What the exercise asks => Would you output the entries below only from the line containing "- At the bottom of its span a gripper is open" through the line containing "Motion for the", exactly as they stand and with both ends included?
Material provided below:
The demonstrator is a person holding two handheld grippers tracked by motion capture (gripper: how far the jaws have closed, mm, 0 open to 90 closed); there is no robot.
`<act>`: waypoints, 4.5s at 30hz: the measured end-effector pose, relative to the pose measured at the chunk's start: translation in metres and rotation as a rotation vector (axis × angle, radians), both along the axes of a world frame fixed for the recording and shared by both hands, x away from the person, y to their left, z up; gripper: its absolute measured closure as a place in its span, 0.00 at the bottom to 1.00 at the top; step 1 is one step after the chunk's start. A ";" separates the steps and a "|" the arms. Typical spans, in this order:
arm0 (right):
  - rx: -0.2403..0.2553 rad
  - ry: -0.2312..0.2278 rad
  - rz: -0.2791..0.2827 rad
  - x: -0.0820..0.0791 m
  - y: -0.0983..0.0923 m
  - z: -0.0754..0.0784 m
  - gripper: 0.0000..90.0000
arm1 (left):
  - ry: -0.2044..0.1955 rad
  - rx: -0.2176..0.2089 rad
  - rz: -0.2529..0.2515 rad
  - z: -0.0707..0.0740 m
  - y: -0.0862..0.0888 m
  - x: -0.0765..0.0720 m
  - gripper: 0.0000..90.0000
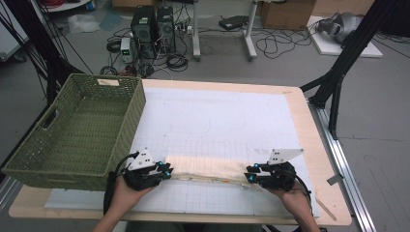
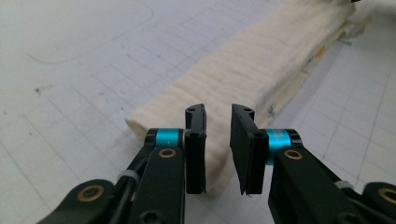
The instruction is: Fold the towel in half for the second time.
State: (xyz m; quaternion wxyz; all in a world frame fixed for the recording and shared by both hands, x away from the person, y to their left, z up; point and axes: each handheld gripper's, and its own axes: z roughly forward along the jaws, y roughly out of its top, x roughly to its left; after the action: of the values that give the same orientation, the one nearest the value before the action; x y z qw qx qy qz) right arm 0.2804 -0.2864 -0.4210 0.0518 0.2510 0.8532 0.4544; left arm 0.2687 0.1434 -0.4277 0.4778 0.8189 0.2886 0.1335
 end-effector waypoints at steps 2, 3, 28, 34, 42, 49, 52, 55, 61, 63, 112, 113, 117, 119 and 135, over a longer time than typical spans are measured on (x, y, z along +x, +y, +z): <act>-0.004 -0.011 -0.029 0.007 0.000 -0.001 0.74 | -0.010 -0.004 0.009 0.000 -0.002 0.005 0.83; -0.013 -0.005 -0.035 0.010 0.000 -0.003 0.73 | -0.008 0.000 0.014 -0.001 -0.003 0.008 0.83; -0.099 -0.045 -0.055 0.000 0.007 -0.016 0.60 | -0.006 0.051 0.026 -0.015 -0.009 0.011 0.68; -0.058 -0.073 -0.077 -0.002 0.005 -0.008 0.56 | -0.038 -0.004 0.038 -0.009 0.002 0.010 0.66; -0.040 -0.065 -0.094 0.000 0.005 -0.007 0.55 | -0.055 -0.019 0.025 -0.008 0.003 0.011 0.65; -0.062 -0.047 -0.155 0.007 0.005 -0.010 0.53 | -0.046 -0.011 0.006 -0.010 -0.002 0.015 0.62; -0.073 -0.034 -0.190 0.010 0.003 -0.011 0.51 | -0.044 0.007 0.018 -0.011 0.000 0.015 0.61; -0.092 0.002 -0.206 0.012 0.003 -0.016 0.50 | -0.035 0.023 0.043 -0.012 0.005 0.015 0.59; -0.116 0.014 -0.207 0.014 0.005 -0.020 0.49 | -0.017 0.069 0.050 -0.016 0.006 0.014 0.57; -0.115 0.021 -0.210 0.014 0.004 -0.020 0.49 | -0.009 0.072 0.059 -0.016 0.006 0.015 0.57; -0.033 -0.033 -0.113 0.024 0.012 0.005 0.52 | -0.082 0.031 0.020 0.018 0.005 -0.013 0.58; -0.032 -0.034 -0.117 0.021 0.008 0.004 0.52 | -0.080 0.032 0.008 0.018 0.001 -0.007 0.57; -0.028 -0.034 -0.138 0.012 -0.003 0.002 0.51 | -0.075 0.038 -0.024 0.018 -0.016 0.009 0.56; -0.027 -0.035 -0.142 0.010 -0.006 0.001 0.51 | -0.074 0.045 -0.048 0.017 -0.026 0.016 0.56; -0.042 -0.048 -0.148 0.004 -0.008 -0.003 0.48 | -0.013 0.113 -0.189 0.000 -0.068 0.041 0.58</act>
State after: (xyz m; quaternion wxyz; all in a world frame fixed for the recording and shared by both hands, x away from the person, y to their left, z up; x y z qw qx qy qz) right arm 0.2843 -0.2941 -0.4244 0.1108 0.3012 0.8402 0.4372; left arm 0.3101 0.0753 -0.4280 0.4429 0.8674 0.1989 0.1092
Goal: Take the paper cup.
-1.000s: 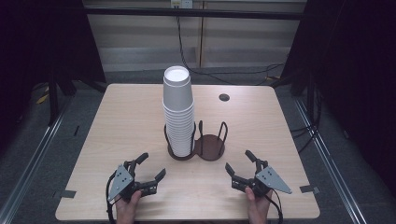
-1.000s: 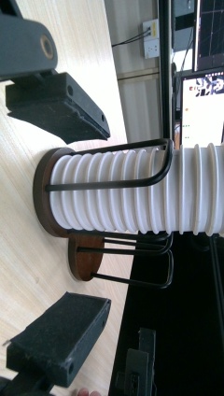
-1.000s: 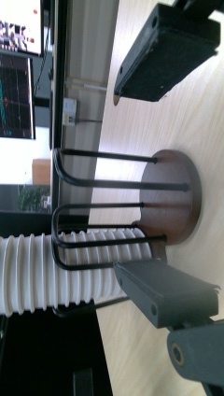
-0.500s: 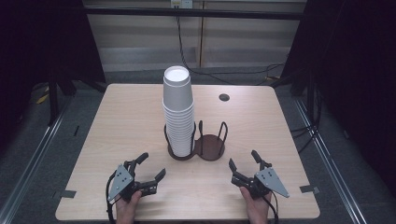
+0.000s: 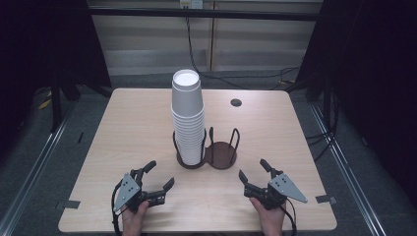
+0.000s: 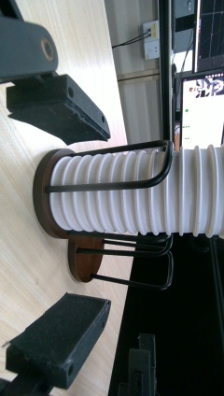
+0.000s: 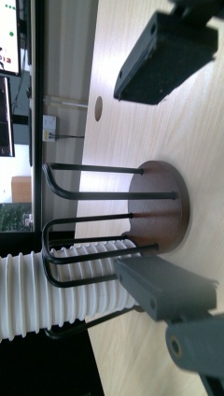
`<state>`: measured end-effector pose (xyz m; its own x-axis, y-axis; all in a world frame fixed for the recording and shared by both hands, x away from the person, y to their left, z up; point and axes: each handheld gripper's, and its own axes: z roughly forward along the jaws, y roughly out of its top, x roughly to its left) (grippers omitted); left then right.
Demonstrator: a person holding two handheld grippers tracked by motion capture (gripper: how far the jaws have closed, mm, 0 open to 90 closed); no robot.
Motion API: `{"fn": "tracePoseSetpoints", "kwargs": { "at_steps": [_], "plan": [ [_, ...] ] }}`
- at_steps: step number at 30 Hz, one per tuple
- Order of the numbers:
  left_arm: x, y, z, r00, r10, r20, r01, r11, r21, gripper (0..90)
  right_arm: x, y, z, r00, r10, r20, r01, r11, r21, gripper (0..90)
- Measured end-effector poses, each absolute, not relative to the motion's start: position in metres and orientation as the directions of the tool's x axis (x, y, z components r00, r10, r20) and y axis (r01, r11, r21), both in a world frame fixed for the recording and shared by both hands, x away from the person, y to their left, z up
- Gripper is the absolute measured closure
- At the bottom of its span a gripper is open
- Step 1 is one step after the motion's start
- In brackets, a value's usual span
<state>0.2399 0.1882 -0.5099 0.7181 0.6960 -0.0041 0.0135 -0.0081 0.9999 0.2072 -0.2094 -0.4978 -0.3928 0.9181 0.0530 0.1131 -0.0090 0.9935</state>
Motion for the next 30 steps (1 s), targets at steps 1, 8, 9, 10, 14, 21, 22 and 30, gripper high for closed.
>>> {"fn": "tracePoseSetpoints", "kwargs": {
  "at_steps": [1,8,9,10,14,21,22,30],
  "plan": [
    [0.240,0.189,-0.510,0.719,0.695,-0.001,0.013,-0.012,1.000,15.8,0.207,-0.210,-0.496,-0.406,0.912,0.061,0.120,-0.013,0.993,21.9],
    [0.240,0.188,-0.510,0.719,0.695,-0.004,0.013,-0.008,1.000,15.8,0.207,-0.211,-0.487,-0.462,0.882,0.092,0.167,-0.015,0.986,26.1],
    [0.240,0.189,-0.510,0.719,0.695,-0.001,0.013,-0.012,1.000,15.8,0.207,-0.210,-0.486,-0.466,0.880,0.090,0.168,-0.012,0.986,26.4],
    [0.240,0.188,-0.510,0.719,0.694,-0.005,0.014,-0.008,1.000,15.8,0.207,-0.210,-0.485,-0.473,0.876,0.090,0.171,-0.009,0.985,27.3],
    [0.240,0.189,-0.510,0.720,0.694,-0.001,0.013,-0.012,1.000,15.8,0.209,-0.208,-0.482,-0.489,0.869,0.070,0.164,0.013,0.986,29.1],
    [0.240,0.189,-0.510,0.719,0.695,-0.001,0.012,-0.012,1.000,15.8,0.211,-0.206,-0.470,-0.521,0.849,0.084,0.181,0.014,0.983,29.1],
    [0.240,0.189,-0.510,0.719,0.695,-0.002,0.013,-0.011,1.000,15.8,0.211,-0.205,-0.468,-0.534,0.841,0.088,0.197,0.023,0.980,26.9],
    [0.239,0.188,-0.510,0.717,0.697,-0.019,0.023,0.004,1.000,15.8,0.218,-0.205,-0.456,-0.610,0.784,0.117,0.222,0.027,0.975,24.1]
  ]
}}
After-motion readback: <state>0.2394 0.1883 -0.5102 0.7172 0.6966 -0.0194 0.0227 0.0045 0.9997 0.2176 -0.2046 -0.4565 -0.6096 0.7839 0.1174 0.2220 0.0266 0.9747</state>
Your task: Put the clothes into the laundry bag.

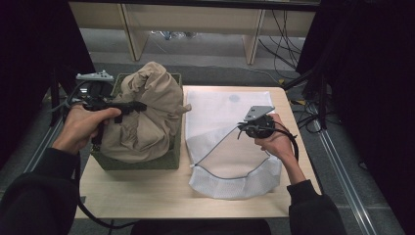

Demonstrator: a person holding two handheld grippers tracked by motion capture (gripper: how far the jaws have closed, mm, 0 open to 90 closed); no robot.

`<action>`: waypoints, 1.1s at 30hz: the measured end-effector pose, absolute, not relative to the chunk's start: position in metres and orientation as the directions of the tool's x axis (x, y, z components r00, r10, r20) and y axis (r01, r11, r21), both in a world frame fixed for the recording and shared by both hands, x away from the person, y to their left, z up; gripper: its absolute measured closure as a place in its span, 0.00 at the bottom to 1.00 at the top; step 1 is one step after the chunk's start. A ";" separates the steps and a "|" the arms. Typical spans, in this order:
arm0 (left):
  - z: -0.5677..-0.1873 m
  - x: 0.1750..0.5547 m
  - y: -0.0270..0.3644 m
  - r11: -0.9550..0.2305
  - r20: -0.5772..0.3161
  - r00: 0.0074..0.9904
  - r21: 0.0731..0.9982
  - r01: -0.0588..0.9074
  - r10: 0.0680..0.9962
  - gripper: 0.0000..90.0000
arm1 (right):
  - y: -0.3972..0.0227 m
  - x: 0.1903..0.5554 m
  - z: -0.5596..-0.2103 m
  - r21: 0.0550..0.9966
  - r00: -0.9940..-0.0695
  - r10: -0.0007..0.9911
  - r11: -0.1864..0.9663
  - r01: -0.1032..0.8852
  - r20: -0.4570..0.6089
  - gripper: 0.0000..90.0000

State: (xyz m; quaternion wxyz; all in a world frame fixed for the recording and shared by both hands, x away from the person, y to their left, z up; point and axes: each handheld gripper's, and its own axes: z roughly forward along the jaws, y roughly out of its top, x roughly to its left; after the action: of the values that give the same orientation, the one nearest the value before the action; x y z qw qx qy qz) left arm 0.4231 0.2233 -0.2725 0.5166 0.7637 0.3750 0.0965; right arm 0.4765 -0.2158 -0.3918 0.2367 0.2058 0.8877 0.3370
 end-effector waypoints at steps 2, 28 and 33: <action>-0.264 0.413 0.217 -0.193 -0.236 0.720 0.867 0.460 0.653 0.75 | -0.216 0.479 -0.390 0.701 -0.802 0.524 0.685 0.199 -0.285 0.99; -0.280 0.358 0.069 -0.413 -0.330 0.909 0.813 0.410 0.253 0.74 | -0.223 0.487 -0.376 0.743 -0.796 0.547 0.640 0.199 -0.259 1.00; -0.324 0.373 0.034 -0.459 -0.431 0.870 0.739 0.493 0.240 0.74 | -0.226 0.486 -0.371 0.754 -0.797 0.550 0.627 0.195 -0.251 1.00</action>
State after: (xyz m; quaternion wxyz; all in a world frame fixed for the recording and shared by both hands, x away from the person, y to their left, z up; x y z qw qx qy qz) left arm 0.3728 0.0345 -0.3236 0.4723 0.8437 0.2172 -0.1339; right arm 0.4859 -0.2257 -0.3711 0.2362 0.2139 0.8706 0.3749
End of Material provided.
Response =>
- At the bottom of its span a gripper is open
- Step 1 is one step after the motion's start
- In brackets, a value's usual span
<state>0.2399 0.1882 -0.5099 0.7181 0.6960 -0.0041 0.0135 -0.0081 0.9999 0.2072 -0.2094 -0.4978 -0.3928 0.9181 0.0530 0.1131 -0.0090 0.9935</state>
Motion for the next 30 steps (1 s), targets at steps 1, 8, 9, 10, 14, 21, 22 and 30, gripper high for closed.

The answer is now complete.